◆ Activity ◆
In the listing below, find each line that holds the string "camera" and copy it.

◆ Records ◆
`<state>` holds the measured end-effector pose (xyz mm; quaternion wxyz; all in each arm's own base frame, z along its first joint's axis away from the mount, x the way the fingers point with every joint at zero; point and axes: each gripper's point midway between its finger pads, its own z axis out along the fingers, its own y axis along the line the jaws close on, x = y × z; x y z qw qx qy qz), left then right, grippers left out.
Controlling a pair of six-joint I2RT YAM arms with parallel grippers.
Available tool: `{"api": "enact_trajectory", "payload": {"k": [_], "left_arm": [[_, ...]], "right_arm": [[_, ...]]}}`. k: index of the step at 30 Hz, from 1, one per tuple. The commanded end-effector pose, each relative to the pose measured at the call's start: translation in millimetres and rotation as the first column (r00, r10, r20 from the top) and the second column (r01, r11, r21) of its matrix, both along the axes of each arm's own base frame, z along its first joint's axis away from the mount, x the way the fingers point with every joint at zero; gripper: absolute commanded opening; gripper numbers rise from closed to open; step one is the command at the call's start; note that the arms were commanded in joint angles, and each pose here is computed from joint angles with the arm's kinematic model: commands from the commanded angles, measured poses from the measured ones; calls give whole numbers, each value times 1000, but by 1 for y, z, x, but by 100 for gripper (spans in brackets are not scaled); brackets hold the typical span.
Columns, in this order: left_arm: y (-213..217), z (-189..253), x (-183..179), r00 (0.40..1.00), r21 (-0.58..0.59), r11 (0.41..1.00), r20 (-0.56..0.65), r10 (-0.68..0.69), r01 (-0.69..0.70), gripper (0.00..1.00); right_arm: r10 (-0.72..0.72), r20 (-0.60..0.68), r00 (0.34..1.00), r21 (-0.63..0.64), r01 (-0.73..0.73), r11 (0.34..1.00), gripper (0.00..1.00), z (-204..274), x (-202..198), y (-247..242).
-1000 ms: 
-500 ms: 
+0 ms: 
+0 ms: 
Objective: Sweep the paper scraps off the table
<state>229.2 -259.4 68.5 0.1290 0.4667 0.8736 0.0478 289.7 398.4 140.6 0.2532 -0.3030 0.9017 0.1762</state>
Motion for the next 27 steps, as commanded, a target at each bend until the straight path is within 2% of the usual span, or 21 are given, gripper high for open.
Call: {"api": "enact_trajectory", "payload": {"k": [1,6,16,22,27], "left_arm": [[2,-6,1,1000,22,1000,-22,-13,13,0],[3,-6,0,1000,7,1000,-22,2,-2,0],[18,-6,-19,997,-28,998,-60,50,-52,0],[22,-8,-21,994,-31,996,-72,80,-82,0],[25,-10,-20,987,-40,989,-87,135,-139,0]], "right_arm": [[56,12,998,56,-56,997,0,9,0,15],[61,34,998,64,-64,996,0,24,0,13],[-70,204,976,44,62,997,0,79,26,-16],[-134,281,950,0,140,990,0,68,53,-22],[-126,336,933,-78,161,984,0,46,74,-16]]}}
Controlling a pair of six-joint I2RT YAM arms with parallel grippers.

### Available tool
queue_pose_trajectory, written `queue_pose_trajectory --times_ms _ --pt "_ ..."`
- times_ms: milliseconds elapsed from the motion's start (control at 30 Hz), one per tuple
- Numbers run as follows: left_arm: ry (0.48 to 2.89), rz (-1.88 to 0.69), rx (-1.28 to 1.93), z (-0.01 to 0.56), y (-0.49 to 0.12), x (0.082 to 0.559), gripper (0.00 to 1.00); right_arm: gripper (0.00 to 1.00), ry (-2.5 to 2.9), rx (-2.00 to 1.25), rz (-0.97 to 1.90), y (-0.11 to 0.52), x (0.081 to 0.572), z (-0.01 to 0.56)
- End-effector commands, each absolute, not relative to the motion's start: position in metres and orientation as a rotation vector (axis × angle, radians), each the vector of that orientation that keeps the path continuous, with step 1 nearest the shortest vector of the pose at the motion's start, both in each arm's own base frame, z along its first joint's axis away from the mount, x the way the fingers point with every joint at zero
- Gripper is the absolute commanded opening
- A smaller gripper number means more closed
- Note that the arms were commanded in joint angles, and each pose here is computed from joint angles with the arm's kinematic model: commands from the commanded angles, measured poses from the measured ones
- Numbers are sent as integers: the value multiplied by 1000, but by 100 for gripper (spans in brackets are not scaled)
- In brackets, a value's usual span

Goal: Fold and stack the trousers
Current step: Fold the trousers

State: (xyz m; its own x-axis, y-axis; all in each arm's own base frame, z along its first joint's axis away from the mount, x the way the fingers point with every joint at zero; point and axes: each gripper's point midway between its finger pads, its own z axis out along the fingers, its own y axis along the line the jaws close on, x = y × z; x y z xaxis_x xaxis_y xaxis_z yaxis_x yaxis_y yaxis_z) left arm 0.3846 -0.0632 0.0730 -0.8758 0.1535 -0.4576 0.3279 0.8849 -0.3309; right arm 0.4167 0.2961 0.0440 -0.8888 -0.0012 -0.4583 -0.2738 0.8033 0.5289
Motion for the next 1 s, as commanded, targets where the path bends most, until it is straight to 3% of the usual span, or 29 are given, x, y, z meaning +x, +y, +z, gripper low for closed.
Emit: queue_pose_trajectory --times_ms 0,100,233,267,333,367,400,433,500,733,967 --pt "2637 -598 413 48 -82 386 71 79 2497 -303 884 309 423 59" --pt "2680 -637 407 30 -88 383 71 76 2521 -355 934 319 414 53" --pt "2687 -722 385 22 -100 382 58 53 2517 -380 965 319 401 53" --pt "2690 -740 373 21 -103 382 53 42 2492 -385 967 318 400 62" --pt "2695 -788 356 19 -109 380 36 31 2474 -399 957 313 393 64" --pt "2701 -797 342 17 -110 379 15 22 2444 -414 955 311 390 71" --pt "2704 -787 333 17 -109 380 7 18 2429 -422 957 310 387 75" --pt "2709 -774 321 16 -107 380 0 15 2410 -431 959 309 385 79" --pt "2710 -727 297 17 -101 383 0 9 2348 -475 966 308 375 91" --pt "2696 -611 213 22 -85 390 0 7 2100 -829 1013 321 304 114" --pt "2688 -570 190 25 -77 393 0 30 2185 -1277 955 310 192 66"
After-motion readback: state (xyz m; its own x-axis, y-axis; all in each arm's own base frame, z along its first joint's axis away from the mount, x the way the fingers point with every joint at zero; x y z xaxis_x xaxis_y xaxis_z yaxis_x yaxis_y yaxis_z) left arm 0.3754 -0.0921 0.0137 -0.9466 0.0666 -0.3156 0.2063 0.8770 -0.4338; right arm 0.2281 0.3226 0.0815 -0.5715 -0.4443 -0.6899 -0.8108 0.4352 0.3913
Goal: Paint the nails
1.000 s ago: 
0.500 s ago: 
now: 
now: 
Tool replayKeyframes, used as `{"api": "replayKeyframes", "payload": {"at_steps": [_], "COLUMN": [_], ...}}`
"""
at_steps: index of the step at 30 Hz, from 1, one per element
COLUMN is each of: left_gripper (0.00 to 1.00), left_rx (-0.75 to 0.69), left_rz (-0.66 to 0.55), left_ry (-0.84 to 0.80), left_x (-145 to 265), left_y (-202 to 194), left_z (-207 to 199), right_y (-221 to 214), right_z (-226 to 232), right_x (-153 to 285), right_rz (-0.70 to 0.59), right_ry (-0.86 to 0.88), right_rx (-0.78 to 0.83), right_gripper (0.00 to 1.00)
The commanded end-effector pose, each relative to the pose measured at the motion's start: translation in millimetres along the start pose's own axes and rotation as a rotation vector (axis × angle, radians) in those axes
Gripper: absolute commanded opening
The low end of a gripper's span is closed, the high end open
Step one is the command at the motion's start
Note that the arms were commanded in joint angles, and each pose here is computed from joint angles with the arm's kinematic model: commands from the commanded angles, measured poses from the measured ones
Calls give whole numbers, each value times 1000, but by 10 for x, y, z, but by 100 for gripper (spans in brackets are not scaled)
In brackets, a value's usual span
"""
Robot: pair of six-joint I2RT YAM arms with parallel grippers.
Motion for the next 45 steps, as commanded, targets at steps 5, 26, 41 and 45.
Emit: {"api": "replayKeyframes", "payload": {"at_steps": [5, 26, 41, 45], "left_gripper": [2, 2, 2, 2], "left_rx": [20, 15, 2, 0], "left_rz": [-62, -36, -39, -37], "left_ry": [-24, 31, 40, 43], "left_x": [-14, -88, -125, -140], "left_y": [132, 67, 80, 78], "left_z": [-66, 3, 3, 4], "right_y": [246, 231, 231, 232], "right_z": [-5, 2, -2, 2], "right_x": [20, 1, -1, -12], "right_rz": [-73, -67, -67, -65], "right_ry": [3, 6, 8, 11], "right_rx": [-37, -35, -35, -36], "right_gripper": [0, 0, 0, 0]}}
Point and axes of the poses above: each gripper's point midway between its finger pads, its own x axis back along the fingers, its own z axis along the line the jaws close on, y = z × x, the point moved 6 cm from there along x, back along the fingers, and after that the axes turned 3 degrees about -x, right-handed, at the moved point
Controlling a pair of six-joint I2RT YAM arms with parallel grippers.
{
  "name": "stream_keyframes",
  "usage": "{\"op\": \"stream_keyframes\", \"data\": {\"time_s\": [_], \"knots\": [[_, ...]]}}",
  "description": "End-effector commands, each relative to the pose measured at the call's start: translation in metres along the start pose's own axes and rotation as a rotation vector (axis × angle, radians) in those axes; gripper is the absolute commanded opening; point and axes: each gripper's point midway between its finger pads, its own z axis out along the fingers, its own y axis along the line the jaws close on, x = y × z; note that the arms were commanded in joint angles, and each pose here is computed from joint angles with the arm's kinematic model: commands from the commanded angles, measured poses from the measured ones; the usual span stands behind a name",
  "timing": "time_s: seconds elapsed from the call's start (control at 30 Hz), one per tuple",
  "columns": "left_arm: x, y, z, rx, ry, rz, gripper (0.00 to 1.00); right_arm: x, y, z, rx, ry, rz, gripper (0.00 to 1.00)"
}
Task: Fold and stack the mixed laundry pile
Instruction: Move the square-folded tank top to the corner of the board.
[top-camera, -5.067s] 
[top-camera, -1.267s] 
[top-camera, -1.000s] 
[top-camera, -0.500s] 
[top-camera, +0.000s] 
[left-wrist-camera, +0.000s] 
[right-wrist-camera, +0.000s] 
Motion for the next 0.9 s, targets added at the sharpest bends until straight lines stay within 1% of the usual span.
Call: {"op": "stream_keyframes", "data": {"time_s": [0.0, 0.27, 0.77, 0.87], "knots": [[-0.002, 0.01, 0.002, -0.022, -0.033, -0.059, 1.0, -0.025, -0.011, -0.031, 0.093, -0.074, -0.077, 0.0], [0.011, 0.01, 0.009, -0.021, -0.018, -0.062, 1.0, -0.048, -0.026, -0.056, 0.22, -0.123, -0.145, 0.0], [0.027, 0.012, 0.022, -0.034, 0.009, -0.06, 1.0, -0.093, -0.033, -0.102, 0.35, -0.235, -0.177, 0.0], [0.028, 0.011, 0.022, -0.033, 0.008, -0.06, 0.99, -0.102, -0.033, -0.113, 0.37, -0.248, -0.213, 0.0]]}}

◆ Exercise response ◆
[top-camera, -5.067s] 
[top-camera, -1.267s] 
[top-camera, -1.000s] 
[top-camera, -0.500s] 
[top-camera, +0.000s] 
[left-wrist-camera, +0.000s] 
[right-wrist-camera, +0.000s] 

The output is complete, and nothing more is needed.